### Task item
An exact copy of the whole listing is required.

★ ★ ★ ★

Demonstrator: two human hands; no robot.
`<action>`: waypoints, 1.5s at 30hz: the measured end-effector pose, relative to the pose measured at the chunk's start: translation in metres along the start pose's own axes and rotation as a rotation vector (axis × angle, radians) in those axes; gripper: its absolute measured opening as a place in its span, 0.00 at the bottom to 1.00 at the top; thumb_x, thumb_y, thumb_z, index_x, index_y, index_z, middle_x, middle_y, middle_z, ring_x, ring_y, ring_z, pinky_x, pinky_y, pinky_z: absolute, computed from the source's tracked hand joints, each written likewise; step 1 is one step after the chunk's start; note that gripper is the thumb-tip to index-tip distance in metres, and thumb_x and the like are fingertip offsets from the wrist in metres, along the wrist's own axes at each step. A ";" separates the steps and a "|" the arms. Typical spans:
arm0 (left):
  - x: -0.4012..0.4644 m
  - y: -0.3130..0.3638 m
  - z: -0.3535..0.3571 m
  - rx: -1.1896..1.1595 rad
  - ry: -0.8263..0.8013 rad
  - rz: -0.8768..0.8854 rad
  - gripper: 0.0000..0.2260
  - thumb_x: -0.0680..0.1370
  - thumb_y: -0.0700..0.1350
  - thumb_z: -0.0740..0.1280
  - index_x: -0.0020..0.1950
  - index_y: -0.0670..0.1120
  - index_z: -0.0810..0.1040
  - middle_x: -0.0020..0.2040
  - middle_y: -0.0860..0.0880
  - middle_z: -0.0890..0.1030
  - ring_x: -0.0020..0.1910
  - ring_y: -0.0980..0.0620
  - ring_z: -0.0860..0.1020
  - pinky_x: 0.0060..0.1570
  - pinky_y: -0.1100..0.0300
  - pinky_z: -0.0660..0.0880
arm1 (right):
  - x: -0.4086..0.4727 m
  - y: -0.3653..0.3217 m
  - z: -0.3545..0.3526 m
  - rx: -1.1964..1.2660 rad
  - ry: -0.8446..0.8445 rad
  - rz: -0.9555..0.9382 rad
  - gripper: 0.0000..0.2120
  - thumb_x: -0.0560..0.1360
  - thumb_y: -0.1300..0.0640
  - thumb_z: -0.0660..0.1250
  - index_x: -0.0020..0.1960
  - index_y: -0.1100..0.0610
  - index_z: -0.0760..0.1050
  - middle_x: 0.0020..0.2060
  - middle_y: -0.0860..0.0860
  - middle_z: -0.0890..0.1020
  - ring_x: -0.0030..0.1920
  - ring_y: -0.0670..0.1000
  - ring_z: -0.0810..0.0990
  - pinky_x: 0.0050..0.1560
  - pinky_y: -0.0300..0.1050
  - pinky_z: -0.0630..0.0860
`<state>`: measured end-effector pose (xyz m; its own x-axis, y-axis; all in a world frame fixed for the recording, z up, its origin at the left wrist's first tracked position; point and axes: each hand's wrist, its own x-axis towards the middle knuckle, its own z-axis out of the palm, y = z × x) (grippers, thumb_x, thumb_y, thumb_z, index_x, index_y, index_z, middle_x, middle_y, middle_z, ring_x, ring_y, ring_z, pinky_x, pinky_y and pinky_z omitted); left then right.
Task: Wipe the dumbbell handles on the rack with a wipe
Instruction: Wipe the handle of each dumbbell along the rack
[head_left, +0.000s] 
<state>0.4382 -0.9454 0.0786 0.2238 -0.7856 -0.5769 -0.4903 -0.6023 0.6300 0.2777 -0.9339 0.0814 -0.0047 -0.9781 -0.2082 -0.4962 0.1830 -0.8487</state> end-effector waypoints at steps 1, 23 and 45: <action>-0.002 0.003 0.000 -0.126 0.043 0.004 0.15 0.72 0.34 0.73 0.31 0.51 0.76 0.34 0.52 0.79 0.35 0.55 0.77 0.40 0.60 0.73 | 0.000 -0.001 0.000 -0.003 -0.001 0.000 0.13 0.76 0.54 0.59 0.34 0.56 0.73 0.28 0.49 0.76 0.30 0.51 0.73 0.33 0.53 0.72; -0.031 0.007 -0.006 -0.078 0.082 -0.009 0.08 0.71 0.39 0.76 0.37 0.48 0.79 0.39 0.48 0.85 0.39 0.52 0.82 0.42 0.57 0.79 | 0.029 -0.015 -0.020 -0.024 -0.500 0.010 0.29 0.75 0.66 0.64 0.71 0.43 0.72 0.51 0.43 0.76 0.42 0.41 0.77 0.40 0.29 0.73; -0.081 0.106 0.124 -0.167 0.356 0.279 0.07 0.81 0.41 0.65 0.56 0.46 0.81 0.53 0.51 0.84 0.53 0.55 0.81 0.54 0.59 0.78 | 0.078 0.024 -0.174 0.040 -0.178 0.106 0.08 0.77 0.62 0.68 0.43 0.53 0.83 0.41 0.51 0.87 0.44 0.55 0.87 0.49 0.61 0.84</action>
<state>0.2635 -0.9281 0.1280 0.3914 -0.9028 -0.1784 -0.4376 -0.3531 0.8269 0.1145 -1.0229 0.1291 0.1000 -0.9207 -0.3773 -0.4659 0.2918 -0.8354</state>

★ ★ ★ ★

### Solved exercise
Demonstrator: two human hands; no robot.
`<action>`: waypoints, 1.5s at 30hz: the measured end-effector pose, relative to the pose measured at the chunk's start: translation in metres along the start pose's own axes and rotation as a rotation vector (axis × angle, radians) in those axes; gripper: its absolute measured opening as a place in its span, 0.00 at the bottom to 1.00 at the top; thumb_x, thumb_y, thumb_z, index_x, index_y, index_z, middle_x, middle_y, middle_z, ring_x, ring_y, ring_z, pinky_x, pinky_y, pinky_z: absolute, computed from the source's tracked hand joints, each written likewise; step 1 is one step after the chunk's start; note that gripper is the thumb-tip to index-tip distance in metres, and thumb_x and the like are fingertip offsets from the wrist in metres, along the wrist's own axes at each step. A ";" separates the steps and a "|" the arms. Typical spans:
arm0 (left):
  - x: -0.4012..0.4644 m
  - y: -0.3130..0.3638 m
  - z: -0.3535..0.3571 m
  - rx: -1.1896..1.1595 rad
  - ry: -0.8263..0.8013 rad
  - rz: -0.8768..0.8854 rad
  - gripper: 0.0000..0.2260
  - thumb_x: -0.0680..0.1370
  - thumb_y: -0.0700..0.1350
  - thumb_z: -0.0740..0.1280
  - index_x: -0.0020..0.1950
  - index_y: -0.0670..0.1120
  - index_z: -0.0810..0.1040
  - middle_x: -0.0020..0.2040
  - middle_y: -0.0860..0.0880
  - middle_z: -0.0890..0.1030
  - ring_x: -0.0020..0.1910
  - ring_y: -0.0980..0.0620
  - ring_z: -0.0860..0.1020
  - pinky_x: 0.0060..0.1570
  - pinky_y: -0.1100..0.0300
  - pinky_z: -0.0660..0.0880
arm1 (right):
  - x: -0.4086..0.4727 m
  - y: -0.3653..0.3217 m
  - z: -0.3545..0.3526 m
  - rx: -1.1964..1.2660 rad
  - ry: -0.8446..0.8445 rad
  - rz: -0.9555..0.9382 rad
  - gripper: 0.0000..0.2120
  - thumb_x: -0.0560..0.1360
  - thumb_y: -0.1300..0.0640
  - thumb_z: -0.0660..0.1250
  - index_x: -0.0020..0.1960
  - index_y: -0.1100..0.0610
  - index_z: -0.0760..0.1050
  - middle_x: 0.0020..0.2060
  - middle_y: -0.0860..0.0860
  - middle_z: -0.0890..0.1020
  - ring_x: -0.0030..0.1920
  - ring_y: -0.0670..0.1000
  - ring_z: -0.0810..0.0990
  - pinky_x: 0.0050..0.1560
  - pinky_y: -0.0300..0.1050
  - pinky_z: -0.0630..0.0860
`<state>`: measured end-effector pose (xyz m; its own x-axis, y-axis; all in a world frame fixed for the recording, z up, its origin at the left wrist's first tracked position; point and axes: each hand's wrist, its own x-axis towards the middle knuckle, its own z-axis out of the palm, y = z × x) (grippers, thumb_x, thumb_y, thumb_z, index_x, index_y, index_z, middle_x, middle_y, middle_z, ring_x, ring_y, ring_z, pinky_x, pinky_y and pinky_z omitted); left then right.
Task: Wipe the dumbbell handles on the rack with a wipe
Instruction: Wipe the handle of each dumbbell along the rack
[head_left, +0.000s] 
<state>0.4382 -0.9454 0.0786 0.2238 -0.7856 -0.5769 -0.4903 -0.6023 0.6300 0.2777 -0.9339 0.0814 -0.0047 -0.9781 -0.2082 -0.4962 0.1830 -0.8487</state> end-effector waypoints at steps 1, 23 and 45: <action>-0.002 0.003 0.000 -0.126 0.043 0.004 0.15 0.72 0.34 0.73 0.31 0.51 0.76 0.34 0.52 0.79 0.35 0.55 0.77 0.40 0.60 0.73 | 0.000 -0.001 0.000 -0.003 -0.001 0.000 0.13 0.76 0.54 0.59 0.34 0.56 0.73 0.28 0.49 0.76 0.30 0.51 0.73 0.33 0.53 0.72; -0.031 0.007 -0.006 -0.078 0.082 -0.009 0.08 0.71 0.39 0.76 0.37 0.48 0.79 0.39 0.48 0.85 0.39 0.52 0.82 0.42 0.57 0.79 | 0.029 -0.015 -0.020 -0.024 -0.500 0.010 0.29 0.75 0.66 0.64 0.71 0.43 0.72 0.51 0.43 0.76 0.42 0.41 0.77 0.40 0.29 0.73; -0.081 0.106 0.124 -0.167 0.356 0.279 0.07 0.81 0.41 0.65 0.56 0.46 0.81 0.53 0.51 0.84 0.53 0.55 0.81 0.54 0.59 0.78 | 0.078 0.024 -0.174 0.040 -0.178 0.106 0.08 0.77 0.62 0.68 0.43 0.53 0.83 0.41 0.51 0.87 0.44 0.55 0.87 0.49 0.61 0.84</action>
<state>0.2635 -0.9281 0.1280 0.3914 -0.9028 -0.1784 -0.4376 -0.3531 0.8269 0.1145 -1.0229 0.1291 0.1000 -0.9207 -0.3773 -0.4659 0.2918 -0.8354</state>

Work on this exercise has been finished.